(Data segment)
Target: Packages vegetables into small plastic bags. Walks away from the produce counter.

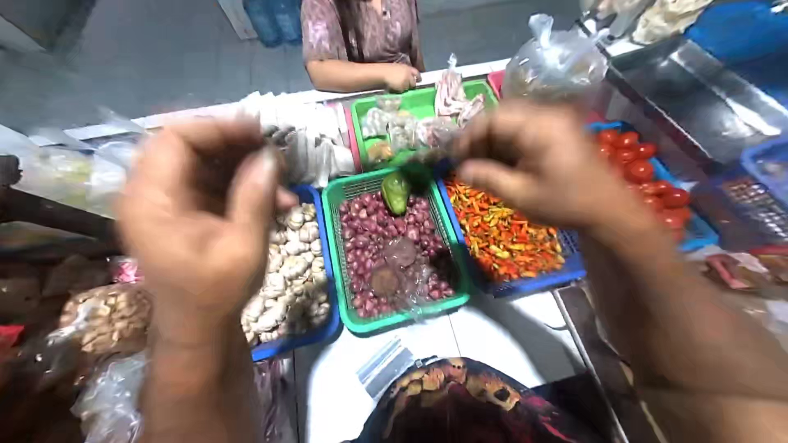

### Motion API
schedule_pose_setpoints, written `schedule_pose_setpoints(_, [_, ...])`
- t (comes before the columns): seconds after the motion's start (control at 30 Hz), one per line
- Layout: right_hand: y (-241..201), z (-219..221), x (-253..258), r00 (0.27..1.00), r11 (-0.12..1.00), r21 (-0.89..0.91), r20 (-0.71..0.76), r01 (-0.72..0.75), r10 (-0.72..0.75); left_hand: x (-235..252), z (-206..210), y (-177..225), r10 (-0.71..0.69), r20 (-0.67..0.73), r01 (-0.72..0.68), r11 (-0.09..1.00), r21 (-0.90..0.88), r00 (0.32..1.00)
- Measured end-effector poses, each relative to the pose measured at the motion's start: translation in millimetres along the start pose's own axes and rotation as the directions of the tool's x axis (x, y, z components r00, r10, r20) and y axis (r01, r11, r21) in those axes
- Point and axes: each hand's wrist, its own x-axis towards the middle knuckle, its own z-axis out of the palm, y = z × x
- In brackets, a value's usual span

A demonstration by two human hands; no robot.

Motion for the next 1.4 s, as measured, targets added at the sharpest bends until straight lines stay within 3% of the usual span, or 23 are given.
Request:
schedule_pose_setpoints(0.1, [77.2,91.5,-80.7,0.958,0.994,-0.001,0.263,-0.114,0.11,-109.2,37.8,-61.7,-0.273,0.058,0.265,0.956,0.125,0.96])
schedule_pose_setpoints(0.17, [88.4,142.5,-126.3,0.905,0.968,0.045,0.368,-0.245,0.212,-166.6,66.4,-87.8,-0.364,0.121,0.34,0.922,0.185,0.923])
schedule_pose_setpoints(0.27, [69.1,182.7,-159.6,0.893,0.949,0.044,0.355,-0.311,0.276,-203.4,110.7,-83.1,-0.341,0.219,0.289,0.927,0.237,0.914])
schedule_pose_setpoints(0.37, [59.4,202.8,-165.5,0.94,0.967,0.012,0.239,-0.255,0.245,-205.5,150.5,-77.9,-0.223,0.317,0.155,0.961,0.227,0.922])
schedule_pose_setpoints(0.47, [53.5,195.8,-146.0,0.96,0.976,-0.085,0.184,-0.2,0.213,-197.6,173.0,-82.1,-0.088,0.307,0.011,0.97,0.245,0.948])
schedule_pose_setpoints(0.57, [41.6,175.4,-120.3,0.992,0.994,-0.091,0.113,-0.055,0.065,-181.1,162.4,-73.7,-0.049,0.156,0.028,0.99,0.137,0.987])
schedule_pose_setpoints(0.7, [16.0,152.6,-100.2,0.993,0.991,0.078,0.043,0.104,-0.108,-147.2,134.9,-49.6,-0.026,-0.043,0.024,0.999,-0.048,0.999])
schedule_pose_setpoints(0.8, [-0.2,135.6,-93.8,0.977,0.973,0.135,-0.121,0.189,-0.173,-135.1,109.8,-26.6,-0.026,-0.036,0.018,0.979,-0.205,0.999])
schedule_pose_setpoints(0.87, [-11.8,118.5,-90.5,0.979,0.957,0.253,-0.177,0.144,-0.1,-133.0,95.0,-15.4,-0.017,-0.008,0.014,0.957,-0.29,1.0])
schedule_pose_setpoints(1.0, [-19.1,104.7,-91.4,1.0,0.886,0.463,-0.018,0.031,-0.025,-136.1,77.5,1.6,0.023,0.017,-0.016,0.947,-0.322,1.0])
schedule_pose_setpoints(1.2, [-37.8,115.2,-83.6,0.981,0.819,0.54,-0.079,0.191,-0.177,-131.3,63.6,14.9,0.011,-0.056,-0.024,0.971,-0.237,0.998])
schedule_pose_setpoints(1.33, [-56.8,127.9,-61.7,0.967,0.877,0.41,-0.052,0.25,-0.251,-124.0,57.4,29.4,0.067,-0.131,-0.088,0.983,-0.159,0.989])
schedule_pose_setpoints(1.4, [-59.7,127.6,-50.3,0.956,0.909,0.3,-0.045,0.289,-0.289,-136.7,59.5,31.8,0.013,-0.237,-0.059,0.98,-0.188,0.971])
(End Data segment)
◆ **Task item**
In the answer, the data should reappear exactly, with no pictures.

◆ **Result**
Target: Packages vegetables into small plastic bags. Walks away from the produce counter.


### Motion API
schedule_pose_setpoints, written `schedule_pose_setpoints(_, [_, ...])`
- t (comes before the columns): seconds after the motion's start (control at 30 Hz), one per line
- Layout: right_hand: y (-241..201), z (-219..221), x (-253..258), r00 (0.27..1.00), r11 (-0.12..1.00), r21 (-0.89..0.91), r20 (-0.71..0.76), r01 (-0.72..0.75), r10 (-0.72..0.75); left_hand: x (-235..252), z (-206..210), y (-177..225), r10 (-0.71..0.69), r20 (-0.67..0.73), r01 (-0.72..0.68), r11 (-0.09..1.00), r21 (-0.90..0.88), r00 (0.32..1.00)
- Measured end-effector poses, each relative to the pose measured at the motion's start: translation in millimetres along the start pose's own axes and rotation as the directions of the tool's x axis (x, y, z components r00, r10, r20) and y axis (r01, r11, r21) in those axes
- Point and axes: each hand's wrist, its own x-axis towards the middle knuckle, its own z-axis out of the palm, y = z × x
- In brackets, a value's usual span

A demonstration by two human hands; no robot.

Motion for the next 1.4 s, as measured, targets added at the sharpest bends until straight lines stay within 3% of the usual span, or 23 are given.
Request:
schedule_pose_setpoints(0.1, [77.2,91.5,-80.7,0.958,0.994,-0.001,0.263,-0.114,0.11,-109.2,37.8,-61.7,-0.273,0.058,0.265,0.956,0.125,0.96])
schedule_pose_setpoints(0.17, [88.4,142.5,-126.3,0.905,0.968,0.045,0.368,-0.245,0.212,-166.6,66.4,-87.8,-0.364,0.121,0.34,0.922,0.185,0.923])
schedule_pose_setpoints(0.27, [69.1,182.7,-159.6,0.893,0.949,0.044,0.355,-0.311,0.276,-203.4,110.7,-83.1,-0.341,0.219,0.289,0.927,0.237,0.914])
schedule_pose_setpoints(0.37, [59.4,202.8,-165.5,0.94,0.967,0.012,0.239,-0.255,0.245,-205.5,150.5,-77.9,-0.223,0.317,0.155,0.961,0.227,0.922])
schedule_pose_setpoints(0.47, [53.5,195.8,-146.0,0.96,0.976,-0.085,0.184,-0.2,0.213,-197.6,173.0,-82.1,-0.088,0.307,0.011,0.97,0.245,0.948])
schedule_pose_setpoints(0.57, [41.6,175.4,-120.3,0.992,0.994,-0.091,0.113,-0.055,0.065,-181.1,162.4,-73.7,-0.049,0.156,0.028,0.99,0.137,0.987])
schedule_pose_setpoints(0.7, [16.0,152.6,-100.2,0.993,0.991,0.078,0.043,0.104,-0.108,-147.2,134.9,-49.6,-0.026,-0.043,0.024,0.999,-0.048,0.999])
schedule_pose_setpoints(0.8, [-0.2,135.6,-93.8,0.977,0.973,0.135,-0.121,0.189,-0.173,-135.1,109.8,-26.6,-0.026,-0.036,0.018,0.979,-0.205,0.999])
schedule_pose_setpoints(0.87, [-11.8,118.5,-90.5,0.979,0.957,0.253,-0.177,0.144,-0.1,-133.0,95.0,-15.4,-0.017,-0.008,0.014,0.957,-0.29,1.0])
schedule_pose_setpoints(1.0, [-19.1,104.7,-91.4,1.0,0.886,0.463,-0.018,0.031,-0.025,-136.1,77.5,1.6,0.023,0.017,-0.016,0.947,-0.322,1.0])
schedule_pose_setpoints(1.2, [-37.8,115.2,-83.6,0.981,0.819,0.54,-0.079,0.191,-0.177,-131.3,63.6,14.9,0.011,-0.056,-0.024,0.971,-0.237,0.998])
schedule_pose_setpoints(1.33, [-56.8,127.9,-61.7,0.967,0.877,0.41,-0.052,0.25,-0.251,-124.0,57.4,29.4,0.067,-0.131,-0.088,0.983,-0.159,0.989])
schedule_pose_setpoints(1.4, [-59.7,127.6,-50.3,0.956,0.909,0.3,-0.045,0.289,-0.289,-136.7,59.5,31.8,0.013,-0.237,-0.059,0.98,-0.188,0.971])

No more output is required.